_Problem description:_ Reproduce, exactly and in full, only the lines below from the one containing "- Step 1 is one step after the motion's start" through the one containing "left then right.".

Collected material START

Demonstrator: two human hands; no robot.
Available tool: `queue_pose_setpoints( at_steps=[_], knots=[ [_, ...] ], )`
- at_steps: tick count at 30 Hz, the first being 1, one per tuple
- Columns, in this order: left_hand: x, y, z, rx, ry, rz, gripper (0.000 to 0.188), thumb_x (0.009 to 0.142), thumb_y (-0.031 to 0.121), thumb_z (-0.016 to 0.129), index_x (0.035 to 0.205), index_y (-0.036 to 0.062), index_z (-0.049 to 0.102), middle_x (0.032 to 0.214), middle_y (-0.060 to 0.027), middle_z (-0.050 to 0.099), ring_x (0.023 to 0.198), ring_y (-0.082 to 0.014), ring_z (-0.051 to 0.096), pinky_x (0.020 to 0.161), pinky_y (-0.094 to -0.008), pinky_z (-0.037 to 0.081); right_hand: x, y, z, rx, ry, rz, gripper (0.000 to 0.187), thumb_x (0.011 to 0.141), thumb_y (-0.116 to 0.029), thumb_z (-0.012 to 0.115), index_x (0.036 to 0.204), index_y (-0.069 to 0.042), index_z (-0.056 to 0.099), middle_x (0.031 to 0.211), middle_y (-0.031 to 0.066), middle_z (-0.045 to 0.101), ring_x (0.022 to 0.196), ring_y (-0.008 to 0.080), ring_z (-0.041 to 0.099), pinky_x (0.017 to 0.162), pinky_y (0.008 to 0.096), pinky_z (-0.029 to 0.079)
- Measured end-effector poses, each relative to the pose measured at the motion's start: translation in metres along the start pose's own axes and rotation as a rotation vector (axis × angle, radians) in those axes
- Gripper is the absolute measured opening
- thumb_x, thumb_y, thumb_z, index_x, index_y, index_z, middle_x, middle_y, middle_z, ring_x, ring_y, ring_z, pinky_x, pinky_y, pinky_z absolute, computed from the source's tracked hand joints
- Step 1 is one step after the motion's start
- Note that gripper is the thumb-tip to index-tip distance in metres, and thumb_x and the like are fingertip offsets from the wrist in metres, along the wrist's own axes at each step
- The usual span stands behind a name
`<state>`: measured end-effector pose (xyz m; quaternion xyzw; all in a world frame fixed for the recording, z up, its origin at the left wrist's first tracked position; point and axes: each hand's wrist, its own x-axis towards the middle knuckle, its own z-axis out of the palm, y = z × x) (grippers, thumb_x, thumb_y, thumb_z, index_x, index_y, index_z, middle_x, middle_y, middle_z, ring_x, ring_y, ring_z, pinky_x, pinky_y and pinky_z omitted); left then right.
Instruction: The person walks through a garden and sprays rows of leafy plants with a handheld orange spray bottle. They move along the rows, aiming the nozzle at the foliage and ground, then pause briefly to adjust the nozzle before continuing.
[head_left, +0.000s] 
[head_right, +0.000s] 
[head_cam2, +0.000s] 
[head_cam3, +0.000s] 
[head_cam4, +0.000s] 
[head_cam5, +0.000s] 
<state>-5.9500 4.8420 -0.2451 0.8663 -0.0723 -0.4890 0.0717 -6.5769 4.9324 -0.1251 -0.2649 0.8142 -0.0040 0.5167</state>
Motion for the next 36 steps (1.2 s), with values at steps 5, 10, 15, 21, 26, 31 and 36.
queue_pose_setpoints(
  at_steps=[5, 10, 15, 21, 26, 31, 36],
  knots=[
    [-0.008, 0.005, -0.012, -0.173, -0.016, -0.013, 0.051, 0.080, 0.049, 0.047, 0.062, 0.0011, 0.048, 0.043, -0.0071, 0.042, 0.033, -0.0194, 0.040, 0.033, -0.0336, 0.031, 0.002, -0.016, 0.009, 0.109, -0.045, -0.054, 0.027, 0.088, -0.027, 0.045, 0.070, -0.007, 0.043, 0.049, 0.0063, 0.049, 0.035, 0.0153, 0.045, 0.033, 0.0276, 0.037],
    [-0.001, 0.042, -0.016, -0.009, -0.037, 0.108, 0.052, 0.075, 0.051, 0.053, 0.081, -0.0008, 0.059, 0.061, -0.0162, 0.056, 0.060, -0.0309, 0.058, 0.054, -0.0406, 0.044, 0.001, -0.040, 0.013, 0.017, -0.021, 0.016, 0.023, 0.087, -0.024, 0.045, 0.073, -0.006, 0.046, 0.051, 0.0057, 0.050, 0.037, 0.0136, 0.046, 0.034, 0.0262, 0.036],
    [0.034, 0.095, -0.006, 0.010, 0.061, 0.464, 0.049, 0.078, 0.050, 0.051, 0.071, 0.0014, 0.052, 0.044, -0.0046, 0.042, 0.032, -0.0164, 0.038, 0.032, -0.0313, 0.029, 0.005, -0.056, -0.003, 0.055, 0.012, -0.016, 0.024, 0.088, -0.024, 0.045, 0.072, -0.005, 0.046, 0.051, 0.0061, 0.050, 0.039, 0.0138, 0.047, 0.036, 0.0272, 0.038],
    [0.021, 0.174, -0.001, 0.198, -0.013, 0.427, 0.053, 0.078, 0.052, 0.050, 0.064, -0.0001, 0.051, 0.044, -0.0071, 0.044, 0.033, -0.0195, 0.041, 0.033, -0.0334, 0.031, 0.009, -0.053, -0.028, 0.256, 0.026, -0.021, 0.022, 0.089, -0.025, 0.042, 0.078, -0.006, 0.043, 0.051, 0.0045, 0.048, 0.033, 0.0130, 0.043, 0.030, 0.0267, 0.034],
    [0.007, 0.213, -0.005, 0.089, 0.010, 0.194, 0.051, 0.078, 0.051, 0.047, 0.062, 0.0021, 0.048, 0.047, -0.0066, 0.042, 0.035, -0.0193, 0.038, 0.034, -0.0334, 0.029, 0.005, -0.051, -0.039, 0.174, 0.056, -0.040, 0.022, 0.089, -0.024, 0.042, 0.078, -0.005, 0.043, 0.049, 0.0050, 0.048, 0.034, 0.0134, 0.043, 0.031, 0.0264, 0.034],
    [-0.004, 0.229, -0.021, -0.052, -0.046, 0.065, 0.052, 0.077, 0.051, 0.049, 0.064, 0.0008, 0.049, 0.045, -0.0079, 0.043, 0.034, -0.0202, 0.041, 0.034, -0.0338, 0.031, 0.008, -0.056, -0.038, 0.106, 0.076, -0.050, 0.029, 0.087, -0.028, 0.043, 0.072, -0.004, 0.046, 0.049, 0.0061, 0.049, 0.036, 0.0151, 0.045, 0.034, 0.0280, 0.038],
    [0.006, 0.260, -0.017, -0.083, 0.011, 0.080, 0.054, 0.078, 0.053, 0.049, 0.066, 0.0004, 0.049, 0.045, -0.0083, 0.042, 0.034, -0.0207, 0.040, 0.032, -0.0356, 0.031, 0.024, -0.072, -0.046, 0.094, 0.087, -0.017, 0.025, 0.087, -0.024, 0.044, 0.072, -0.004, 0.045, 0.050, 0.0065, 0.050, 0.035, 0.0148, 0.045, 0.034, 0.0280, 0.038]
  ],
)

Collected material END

_Answer space:_
- Step 1 is one step after the motion's start
- Note that gripper is the thumb-tip to index-tip distance in metres, and thumb_x and the like are fingertip offsets from the wrist in metres, along the wrist's own axes at each step
- The usual span stands behind a name
`<state>`: measured end-effector pose (xyz m; quaternion xyzw; all in a world frame fixed for the recording, z up, its origin at the left wrist's first tracked position; point and axes: each hand's wrist, its own x-axis towards the middle knuckle, its own z-axis out of the palm, y = z × x) (grippers, thumb_x, thumb_y, thumb_z, index_x, index_y, index_z, middle_x, middle_y, middle_z, ring_x, ring_y, ring_z, pinky_x, pinky_y and pinky_z omitted); left then right.

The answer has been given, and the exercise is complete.